**SUPPLIED MATERIAL:**
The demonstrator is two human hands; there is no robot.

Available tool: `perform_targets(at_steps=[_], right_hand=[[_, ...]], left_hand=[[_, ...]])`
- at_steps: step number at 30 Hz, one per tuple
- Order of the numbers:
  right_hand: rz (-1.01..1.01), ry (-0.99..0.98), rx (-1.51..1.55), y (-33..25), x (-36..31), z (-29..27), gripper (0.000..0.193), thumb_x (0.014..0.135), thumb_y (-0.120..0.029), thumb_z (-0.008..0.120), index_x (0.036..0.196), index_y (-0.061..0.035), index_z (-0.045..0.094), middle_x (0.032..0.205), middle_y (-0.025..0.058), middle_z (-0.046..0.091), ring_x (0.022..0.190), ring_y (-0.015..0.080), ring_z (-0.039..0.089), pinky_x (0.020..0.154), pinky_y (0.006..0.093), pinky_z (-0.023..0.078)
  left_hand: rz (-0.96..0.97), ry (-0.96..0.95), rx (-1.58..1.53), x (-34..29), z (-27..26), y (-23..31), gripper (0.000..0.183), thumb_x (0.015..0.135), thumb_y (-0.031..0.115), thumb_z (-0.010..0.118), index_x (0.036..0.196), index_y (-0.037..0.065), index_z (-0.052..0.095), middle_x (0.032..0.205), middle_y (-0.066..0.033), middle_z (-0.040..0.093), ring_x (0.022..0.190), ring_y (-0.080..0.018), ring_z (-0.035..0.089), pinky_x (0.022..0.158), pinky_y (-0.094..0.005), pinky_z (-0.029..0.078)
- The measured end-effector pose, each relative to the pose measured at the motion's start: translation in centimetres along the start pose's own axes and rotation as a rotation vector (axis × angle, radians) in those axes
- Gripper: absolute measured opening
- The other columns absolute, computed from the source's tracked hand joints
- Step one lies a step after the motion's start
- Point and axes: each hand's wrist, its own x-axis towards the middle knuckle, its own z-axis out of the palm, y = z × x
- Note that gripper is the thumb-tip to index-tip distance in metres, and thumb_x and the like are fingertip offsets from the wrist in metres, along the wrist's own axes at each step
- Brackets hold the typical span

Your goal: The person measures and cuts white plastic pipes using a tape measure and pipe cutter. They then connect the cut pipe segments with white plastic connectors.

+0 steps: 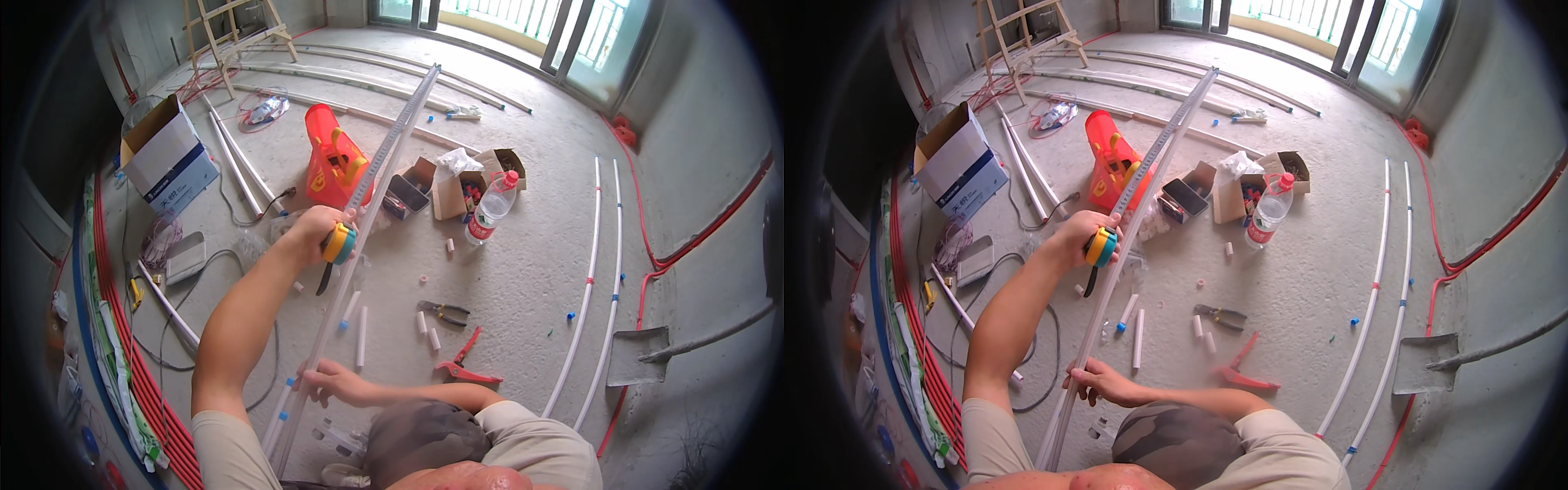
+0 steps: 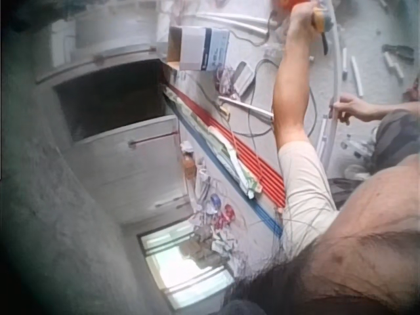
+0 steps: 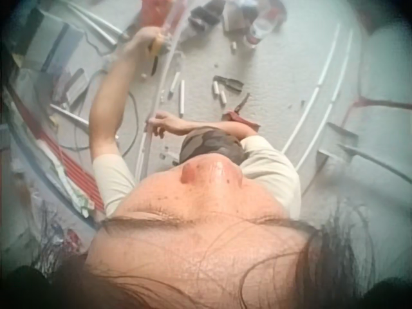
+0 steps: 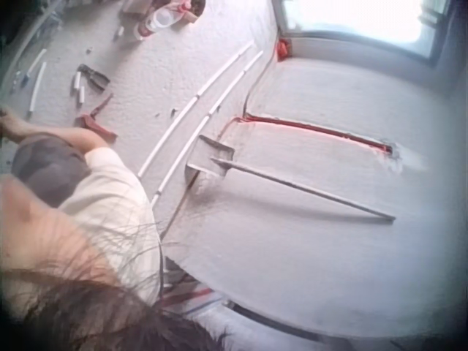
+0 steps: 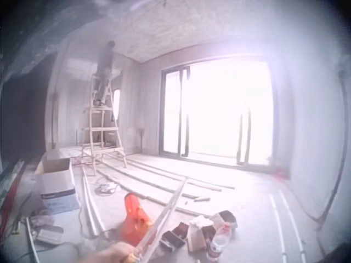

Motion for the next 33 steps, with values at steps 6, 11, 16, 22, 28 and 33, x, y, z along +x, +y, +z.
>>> perform_targets(at_steps=[6, 11, 16, 22, 28, 33], right_hand=[[-0.025, 0.030, 0.019, 0.0, -0.3, 0.3, 0.031, 0.112, -0.036, 0.051, 0.126, -0.0091, 0.052, 0.115, 0.0052, 0.070, 0.079, 0.0124, 0.061, 0.061, 0.0278, 0.054], [-0.056, 0.013, 0.004, 0.2, -0.5, 0.2, 0.031, 0.112, -0.037, 0.052, 0.126, -0.0091, 0.053, 0.114, 0.0052, 0.070, 0.079, 0.0127, 0.061, 0.061, 0.0277, 0.055], [-0.050, 0.013, -0.034, -0.4, -0.6, 0.7, 0.031, 0.112, -0.035, 0.052, 0.126, -0.0079, 0.054, 0.114, 0.0052, 0.069, 0.079, 0.0132, 0.062, 0.061, 0.0286, 0.055], [-0.116, -0.022, -0.029, 1.1, -0.1, -1.3, 0.031, 0.112, -0.035, 0.052, 0.124, -0.0078, 0.056, 0.113, 0.0058, 0.072, 0.079, 0.0132, 0.065, 0.062, 0.0270, 0.054], [-0.127, 0.040, 0.008, 0.6, 1.9, -3.2, 0.033, 0.113, -0.029, 0.050, 0.133, -0.0032, 0.056, 0.122, 0.0130, 0.072, 0.079, 0.0149, 0.063, 0.069, 0.0286, 0.052], [-0.152, 0.065, 0.117, 0.8, 3.2, -5.1, 0.031, 0.113, -0.031, 0.050, 0.127, -0.0046, 0.056, 0.115, 0.0104, 0.072, 0.077, 0.0130, 0.062, 0.068, 0.0268, 0.051]], left_hand=[[0.022, -0.006, 0.031, -0.5, -0.3, -1.1, 0.039, 0.108, 0.035, 0.058, 0.091, -0.001, 0.062, 0.070, -0.0132, 0.063, 0.057, -0.0265, 0.066, 0.054, -0.0395, 0.059], [0.035, -0.030, -0.013, -0.8, -0.2, -1.4, 0.040, 0.107, 0.036, 0.061, 0.091, -0.001, 0.062, 0.073, -0.0134, 0.065, 0.059, -0.0258, 0.067, 0.054, -0.0381, 0.059], [0.083, -0.087, -0.037, -3.7, -0.8, -2.8, 0.040, 0.104, 0.038, 0.066, 0.092, 0.000, 0.062, 0.076, -0.0130, 0.067, 0.060, -0.0246, 0.068, 0.056, -0.0384, 0.059], [-0.066, 0.087, -0.027, -14.4, -6.4, -11.6, 0.033, 0.104, 0.032, 0.068, 0.098, 0.000, 0.062, 0.084, -0.0141, 0.071, 0.066, -0.0233, 0.074, 0.058, -0.0356, 0.062], [-0.213, 0.260, -0.052, -26.7, -11.4, -25.0, 0.026, 0.102, 0.016, 0.067, 0.106, -0.009, 0.069, 0.101, -0.0178, 0.074, 0.083, -0.0202, 0.075, 0.068, -0.0317, 0.065], [-0.324, 0.200, -0.118, -29.3, -11.7, -32.0, 0.029, 0.102, 0.018, 0.068, 0.115, -0.008, 0.066, 0.115, -0.0197, 0.074, 0.095, -0.0232, 0.074, 0.091, -0.0362, 0.061]])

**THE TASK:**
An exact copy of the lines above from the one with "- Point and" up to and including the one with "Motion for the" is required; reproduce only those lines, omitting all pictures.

**OUTPUT FOR THIS TASK:**
- Point and axes: each hand's wrist, its own x-axis towards the middle knuckle, its own z-axis out of the palm, y = z × x
- Note that gripper is the thumb-tip to index-tip distance in metres, and thumb_x and the like are fingertip offsets from the wrist in metres, along the wrist's own axes at each step
- Brackets hold the typical span

Your goal: The person measures and cuts white plastic pipes using a tape measure and pipe cutter. They then connect the cut pipe segments with white plastic connectors.

+0 steps: 
+0 steps: 
+0 steps: 
+0 steps: 
+0 steps: 

Motion for the next 33 steps, with values at steps 6, 11, 16, 22, 28 and 33, x, y, z along +x, +y, +z.

This exercise has been worked through to completion.